Tuesday, January 26, 2010

Marketing: Are you Feelin' It?

I started in marketing because I needed some way to fund who I was, or who I thought I was. Back then it was something to bide my time until I ended up on Oprah. Something that made you dress up for work, write on whiteboards and watch your language. Something that meant charts and graphs and my address next to a customer ID along with all the different kinds of hair products I'd ever bought. Something that meant a lot of bad coffee, conference calls where you never said anything after announcing yourself, and words like 'investment' and "return" written all over your soul, and on the backs of peeled off soft drink labels. This is what I pictured when I first got my own direct line and I was determined to resist the slide shows of death. Of course I was partly right, but most of the way wrong.
Because marketing is all about little post-college, secretly-insecure, intellectually-impetuous brats like I was. Its also about working mothers with kids they love more than their jobs. And bridge-playing retirees from Arizona. You get the idea…
What I finally got after a little time doing it was that I wasnt to be warping myself to please marketing. Marketing should be warping itself to be me. To know me, to meet me in the middle, wake me up at night with new ideas and give me the products that helped me act myself out. Me and everyone else in the world working a 9 to 5 who really wanted more – from themselves, from their lives, from their spouses, from their time.

Now. Marketing has done a great job. I own jeans that cut off the circulation to my thighs that I fit into by eating food without MSG precisely when my blackberry tells me to eat it. Honey, Im a walking loyalty indicator. A living, breathing consumer behavior statistic that matches up perfectly with my value set, as well as the spending trends in my target demographic (x axis) cross referenced with my metro area(y axis). So if Im so predictable (and in general, I am) along with a large majority of the rest of the country, then why haven't marketers found a better way to influence my behavior around a what most of us humans actually do care about (which is more than you can say about hair color)…each other.
We've heard of corporate social responsibility and most of us own a red product- but what I'm missing here is the feeling of knowing and being connected directly to another person whose day or entire life is a little bit better because I decided to do business with this company. Take that GAP. For those of us who dont get out to volunteer much, this (and the spiced eggnog) is the familiar feeling that makes the christmas season so great. Once again, you can thank holiday season marketers for helping to encourage us to look at each other a differently during the month of December. With just a little more compassion. A little more benefit of the doubt. A little more, oh I dont know, just general good will. But it’s hard to have good will toward an improper noun. Where are the people here? And if you have so much of yours and my money to give them, why can’t I talk to them?
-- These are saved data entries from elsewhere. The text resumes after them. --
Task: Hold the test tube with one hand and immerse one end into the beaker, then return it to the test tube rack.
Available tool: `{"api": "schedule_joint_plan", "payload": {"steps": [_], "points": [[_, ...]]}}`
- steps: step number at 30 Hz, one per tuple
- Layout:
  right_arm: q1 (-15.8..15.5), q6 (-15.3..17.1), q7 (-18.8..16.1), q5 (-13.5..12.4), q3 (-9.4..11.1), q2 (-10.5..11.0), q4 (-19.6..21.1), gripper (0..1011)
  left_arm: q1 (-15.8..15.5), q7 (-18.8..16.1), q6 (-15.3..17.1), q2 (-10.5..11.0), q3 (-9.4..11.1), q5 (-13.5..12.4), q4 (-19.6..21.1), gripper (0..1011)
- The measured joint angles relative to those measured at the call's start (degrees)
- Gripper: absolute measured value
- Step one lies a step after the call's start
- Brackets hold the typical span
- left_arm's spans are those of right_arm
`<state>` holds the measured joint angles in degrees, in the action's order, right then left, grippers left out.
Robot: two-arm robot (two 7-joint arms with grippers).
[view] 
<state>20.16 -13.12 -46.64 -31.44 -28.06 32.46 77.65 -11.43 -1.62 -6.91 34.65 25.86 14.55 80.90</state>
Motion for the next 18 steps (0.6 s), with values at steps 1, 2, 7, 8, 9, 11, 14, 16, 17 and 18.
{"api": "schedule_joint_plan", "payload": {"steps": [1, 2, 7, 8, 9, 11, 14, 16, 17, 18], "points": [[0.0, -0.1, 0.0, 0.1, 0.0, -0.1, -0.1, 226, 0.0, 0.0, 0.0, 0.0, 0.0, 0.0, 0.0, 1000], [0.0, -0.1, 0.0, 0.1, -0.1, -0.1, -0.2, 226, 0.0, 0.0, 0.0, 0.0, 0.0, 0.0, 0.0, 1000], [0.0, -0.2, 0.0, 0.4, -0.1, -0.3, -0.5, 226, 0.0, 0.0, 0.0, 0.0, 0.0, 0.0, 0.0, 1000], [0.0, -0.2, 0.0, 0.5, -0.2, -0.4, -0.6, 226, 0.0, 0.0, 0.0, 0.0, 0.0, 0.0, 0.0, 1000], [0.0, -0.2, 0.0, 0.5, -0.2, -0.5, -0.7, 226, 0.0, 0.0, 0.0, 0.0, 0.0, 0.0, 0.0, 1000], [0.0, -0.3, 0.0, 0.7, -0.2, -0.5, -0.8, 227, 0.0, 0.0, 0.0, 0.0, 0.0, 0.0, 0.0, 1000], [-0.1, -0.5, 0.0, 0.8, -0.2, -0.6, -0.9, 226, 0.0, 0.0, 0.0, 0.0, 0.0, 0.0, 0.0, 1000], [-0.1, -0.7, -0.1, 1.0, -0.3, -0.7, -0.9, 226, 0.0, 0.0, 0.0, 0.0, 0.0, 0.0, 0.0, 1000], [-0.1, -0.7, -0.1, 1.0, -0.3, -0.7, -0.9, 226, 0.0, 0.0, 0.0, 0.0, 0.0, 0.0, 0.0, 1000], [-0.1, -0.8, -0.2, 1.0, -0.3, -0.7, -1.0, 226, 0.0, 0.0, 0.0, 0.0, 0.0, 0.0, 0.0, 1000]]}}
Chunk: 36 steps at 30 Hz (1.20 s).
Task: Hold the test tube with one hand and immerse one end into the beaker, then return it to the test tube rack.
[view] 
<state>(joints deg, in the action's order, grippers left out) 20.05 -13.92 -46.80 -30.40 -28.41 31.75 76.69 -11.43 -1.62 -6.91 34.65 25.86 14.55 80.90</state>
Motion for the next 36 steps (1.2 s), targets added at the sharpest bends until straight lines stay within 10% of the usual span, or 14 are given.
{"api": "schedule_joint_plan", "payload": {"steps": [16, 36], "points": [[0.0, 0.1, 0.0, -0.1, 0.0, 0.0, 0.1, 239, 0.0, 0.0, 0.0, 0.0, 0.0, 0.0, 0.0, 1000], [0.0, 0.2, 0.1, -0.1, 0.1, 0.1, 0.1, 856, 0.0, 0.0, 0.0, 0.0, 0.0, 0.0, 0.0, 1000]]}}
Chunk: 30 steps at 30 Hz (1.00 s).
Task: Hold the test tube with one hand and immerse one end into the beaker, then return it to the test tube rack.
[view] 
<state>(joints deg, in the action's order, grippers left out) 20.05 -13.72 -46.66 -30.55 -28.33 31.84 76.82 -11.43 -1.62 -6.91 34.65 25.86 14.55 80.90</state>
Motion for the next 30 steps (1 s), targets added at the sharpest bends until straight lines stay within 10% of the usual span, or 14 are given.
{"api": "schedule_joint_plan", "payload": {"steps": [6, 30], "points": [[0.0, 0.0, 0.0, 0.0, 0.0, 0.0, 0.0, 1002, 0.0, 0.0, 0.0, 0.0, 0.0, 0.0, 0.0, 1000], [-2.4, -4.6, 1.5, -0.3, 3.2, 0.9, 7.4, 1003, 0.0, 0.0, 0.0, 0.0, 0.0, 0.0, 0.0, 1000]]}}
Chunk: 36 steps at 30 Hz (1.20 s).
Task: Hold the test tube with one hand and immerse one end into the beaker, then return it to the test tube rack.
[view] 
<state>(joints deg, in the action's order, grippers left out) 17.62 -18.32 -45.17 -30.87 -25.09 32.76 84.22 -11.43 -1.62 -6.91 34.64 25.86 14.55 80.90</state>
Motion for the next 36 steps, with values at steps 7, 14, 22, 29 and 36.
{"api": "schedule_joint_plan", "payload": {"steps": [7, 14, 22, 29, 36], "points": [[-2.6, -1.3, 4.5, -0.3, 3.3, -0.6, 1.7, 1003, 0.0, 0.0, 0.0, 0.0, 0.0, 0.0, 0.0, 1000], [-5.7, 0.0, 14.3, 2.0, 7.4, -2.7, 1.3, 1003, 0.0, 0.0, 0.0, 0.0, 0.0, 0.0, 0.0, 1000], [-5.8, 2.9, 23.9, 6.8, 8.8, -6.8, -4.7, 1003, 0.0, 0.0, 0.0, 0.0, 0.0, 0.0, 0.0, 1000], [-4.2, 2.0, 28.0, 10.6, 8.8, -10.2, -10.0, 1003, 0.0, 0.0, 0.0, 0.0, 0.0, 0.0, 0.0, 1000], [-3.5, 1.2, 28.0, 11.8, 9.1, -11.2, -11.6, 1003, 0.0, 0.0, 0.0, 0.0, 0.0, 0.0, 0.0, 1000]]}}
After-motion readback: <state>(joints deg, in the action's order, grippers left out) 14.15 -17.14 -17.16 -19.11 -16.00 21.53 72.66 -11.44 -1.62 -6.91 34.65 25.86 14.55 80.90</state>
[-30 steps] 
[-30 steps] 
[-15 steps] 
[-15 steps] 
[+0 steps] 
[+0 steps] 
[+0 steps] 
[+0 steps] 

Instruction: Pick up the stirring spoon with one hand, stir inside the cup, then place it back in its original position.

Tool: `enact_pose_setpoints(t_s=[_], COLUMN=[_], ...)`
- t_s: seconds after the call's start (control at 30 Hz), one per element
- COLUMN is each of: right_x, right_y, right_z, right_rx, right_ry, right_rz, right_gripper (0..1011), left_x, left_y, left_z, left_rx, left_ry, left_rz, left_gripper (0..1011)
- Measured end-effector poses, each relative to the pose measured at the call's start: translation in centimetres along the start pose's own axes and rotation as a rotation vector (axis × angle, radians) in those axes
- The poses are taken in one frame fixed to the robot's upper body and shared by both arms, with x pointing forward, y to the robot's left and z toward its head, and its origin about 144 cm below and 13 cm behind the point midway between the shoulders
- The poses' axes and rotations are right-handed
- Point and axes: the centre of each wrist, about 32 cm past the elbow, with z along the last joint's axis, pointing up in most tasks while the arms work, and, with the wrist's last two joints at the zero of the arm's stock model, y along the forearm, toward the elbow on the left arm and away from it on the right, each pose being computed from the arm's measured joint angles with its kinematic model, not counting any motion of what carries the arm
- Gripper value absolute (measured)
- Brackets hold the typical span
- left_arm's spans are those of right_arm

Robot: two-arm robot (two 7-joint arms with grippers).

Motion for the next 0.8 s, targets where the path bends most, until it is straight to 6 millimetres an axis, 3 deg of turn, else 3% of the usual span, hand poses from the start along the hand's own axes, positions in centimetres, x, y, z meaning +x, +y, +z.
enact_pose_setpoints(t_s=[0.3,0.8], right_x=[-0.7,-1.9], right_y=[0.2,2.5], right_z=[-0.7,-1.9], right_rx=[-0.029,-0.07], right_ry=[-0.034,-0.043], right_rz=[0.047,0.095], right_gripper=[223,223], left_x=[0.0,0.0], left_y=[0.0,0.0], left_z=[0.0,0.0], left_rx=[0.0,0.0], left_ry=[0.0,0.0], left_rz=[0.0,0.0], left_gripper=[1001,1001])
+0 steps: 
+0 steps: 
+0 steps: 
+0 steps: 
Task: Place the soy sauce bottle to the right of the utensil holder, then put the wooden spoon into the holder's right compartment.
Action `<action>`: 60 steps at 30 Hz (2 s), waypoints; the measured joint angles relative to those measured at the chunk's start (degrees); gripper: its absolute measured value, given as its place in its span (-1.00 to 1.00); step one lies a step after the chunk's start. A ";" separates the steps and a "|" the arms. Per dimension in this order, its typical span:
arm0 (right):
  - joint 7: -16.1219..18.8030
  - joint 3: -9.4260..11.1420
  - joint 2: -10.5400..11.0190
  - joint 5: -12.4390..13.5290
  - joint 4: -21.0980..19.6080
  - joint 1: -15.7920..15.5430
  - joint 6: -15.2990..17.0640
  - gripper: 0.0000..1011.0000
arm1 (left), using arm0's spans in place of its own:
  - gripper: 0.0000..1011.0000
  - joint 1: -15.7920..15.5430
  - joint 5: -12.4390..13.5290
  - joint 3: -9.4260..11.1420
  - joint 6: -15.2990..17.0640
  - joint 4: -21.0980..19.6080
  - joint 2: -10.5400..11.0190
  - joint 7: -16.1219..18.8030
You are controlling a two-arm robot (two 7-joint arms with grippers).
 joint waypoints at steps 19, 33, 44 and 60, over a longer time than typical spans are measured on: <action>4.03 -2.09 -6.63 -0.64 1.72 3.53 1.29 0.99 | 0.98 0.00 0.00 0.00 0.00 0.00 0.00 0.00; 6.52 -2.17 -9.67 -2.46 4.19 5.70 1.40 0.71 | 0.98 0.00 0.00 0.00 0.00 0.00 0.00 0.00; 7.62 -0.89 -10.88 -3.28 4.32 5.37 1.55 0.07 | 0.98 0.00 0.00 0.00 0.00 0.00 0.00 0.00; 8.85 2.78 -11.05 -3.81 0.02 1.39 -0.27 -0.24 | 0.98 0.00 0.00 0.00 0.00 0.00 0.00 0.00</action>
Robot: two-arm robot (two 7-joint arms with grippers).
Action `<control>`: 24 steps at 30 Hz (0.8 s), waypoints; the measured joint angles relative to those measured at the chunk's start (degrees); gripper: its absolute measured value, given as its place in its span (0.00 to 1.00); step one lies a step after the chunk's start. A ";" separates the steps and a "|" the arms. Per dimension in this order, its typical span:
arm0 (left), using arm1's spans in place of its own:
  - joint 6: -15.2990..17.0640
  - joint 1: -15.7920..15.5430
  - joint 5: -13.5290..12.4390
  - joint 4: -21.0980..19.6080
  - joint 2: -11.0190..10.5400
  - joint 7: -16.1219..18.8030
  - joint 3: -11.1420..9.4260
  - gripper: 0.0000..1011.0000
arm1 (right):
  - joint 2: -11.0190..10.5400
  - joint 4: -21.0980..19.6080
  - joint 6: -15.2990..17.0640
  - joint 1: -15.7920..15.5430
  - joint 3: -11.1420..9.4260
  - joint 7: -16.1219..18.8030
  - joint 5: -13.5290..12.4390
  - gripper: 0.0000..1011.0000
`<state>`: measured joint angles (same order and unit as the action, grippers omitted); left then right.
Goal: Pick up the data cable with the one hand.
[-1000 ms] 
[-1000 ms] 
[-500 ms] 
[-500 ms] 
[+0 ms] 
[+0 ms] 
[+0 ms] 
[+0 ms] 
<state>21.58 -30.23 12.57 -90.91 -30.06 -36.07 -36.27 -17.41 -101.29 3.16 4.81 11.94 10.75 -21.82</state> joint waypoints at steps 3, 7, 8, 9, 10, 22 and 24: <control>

Excuse me Apple, but when I bought my red ipod I did not hear any songs written by AIDs survivors in Botswana. When I get my coffee I dont get a postcard from the free trade coffee farmers - I dont see them on my coffee cup -- nor do I see the animals in the rainforests who would be saved per year if Starbucks would make its cups recyclable! If marketers want to influence my decisions, start with me ("check”, says Apple), then someone who I might want to help. And if you really want my repeat business, brand loyalty and twitter references, then somehow make feel actually connected to them in a more tangible way. In the world of Web 2.10 and beyond, we must be able to connect people better than we used to. Even in countries with limited web access and completely different lives. Surely there must be something to put a face to the names of all the millions of people I’ve supposedly helped with my product and non-profit investments.
People care about people. And to care about people you have to know about them, and a little more than their statistics. I cant wait for the day when you can give a $30 microloan online (thank you Kiva.org), have the whole of it go directly and traceably to a microentrepreneur who updates me on her progress via facebook. Impossible you say? What if the operational costs were covered by a big brand’s marketing department in exchange for my loyalty and the internet access was hosted by a Microsoft CSR social media site. Naïve? Probably. But oh the possibilities!
I will say this (and get back to work). If there was a brand or product out there that allowed me to do just that, I would buy it, tell me friends about it, and wear it’s T-shirt under a sport coat with pearls. I realize Im not everyone. But almost everyone can relate to that good feeling of having meaning in someone else's life. A product can help you do that through its own basic function (think Johnson & Johnson), but a brand can help you do that beyond what their selling and more toward what you're buying. Now that the internet has stripped advertisers of their mass marketing monarchies by educating the consumer like never before on just products themselves, what exactly are you buying these days? Products or promises? I choose promises and I expect you, big brands of the world, to keep them. If you want to know how, just give me a call or a job. I reckon that we, the consumers of the world are willing. And the world is waiting.

1 comment:

Lynn said...

I wish you wrote more often, it might encourage me to take up reading.